December 21, 2018
We can’t help but feel that the world caught up with us a bit during 2018. We’ve been talking about the intersection of people, place and tech since we started up five years ago. Of course, we weren’t even the first to do this. As we’ve always acknowledged, we’re standing on the shoulders of the giants who first recognised what was happening a quarter of a century ago. Many of the ‘trends’ with which we are presented are nothing more than the crystallisation of ideas first expressed by people in the 20th Century. They seldom get their due.
The following list tells its own stories about where we are. The big news of the year in the UK was the British Institute of Facilities Management’s change of name and identity to the Institute of Workplace and Facilities Management. This is an obvious reflection of where the relevant sector – or sectors – currently are with regard to the issue of providing people with somewhere to work. It is also an acknowledgement that this somewhere is no longer rigidly physical and temporal. This has been coming for some time, but as Hemingway put it about a different matter, the workplace discipline has arrived in two ways; ‘gradually and then suddenly’.
So it’s no surprise that the issues that dominate this list are those at the heart of this change. One other thing to note is that the three best read stories are by women. That is also something upon which we might reflect when at least two of the pillars of the new discipline – property and FM – are notoriously male dominated.
The following list does not include stories published in previous years which are still read widely, nor on our Events page which has evidently become a go-to resource for the sector.
1. Serena Borghero’s take on the role of workplace design in fostering engagement was read by over 12,000 people worldwide over the second half of 2018 and it’s easy to see why. It touches on two of the most important challenges of the 21st Century workplace. How do you get people to feel a connection to what they do? And how do you create a space for them that is the best place to work in an era in which they can work anywhere?
2. Second up is Max Luff’s look at the adoption of activity based working in Australia. It’s clear that Australia and New Zealand have something to teach the rest of the world about the design of contemporary workplaces and related issues such as wellbeing.
3. Next is a welcome challenge from Caroline Burns to one of the most common assumptions people make about workplace design in the current era, namely that aping the design characteristics of a Google office creates the same cultural conditions enjoyed by Google. Things are not that simple, she concludes.

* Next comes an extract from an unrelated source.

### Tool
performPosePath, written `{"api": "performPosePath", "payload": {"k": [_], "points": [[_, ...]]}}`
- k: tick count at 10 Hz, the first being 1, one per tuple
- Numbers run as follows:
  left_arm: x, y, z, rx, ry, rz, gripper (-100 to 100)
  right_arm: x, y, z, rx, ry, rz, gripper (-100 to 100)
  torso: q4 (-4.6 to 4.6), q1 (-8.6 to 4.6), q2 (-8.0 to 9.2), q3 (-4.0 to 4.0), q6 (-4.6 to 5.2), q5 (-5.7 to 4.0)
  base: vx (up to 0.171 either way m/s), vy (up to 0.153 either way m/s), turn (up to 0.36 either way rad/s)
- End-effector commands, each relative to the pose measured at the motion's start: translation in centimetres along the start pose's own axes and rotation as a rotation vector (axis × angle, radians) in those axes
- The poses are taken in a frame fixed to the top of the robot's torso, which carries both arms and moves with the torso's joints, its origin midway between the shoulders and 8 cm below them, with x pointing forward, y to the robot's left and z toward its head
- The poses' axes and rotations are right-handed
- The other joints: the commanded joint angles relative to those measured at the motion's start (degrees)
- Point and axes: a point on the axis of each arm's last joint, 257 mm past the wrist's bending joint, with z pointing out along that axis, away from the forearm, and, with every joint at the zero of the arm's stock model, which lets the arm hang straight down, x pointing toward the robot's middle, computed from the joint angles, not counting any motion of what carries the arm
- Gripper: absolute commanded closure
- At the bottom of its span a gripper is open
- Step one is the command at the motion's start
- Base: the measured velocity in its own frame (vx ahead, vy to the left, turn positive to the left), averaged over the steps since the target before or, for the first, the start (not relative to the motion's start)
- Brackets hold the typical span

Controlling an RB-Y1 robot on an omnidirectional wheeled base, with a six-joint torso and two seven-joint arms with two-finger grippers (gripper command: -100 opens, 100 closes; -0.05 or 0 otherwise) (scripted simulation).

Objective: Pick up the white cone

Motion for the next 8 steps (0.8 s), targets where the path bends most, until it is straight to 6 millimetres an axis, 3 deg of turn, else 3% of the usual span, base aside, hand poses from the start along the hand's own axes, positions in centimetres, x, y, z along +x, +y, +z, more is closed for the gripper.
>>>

4. Christopher Diming makes a related plea for organisations to learn some lessons from anthropology as they seek to pick their way through messy workplace challenges, not least how to make the much demonised idea of the open plan work for people in practice.
5. My own piece on the direction of travel for the workplace, based on a chapter of mine in a recent book, argues that we shouldn’t assume there is a final destination – the office of the future as it is often referred to – but only the journey.
6. The book was edited by Derek Clements Croome, who was a speaker at the event hosted by Arup which became a very widely read news story about biophilic design. The fascination with this subject shows no sign of abating, tied up as it is with two of the most widely talked about workplace challenges – wellbeing and productivity.
7. Another news story, this time based on a report from the Gensler Research Institute which highlighted how contemporary workplace trends, far from driving people away from the physical office, can actually entice them back to the embrace of the corporate bosom.
8. This wouldn’t be a list of the most popular workplace issues of 2018 without at least one feature about coworking and our most widely read take on the subject this year came from Gary Chandler, who pondered the response of the commercial property sector to the rise of the new model.
9. Disruption was also the theme of this piece from Anthony Brown, which makes the point that there is nothing new about the forces of creative destruction reshaping the workplace. They’ve been around for centuries and we have always adapted to them.
10. Finally my views on the tedious taxonomical debate that emerged in the wake of BIFM’s announcement of an identity change, and a plea that the change should see the FM discipline put aside its parochial spat and embrace the new era.